## Work instruction
Reproduce exactly, and only, the lines below from the one containing "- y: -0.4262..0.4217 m" through the one containing "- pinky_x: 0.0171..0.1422".

## Provided data
_ _ _ _ _

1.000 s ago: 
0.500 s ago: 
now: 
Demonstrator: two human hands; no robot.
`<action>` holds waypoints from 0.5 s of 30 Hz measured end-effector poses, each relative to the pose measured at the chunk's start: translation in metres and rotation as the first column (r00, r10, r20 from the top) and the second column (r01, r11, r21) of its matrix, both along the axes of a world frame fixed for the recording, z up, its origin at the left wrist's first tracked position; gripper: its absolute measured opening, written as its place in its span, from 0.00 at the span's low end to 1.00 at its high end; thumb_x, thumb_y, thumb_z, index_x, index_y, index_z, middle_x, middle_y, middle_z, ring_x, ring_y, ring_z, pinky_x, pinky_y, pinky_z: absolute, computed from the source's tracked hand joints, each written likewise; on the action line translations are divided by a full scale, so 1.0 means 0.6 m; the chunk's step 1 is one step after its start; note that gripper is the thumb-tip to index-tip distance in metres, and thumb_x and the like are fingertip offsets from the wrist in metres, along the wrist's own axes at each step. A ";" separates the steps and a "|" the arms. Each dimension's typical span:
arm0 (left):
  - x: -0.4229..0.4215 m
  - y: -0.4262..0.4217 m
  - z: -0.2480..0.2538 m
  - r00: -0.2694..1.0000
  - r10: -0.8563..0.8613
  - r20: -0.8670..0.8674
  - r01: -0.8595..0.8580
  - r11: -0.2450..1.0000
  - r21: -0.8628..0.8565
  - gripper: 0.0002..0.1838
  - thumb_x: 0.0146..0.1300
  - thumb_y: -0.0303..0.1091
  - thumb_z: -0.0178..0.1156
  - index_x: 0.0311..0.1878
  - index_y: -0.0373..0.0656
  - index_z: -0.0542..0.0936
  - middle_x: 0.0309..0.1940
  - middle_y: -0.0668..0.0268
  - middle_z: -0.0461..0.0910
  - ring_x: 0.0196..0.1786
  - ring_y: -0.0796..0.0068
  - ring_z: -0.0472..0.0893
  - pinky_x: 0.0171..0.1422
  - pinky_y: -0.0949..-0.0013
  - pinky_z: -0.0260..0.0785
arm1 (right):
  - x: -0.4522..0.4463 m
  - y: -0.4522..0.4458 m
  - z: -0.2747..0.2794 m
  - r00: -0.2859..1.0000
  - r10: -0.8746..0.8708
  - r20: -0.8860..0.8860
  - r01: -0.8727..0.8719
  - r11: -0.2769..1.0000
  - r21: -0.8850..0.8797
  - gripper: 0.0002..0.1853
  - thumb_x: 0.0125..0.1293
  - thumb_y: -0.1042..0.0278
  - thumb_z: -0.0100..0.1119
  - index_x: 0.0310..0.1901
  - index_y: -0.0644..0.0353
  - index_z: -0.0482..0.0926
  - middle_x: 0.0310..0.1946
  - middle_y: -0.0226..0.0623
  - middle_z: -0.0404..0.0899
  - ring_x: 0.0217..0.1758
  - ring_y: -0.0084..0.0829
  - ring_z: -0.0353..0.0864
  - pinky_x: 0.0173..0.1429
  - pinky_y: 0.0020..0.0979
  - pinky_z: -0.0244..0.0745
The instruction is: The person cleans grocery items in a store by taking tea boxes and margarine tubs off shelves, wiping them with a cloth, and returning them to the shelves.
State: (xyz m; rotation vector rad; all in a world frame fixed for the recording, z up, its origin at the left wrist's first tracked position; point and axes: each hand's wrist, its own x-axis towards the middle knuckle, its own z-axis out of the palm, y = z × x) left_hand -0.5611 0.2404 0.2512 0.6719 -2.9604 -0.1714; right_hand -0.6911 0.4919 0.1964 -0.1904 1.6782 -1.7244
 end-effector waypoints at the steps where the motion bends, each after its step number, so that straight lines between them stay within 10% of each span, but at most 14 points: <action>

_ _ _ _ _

## Output below
  - y: -0.4262..0.4217 m
  - z: -0.2480..0.2538 m
  - r00: -0.2694..1.0000
  - r10: -0.8563..0.8613
  - r20: -0.8670..0.8674
  - r01: -0.8595..0.8580
  - r11: -0.2450..1.0000
  - r21: -0.8628..0.8565
  - gripper: 0.0002..0.1838
  - thumb_x: 0.0146..0.1300
  - thumb_y: -0.0303..0.1091
  - thumb_z: -0.0178..0.1156
  - index_x: 0.0311..0.1878
  - index_y: -0.0373..0.0656
  - index_z: -0.0542..0.0936
  - middle_x: 0.0309..0.1940
  - middle_y: -0.0668..0.0268
  - middle_z: -0.0461..0.0910
  - ring_x: 0.0196..0.1786
  - ring_y: -0.0796..0.0068
  - ring_z: -0.0472..0.0893
  - pinky_x: 0.0171..0.1422

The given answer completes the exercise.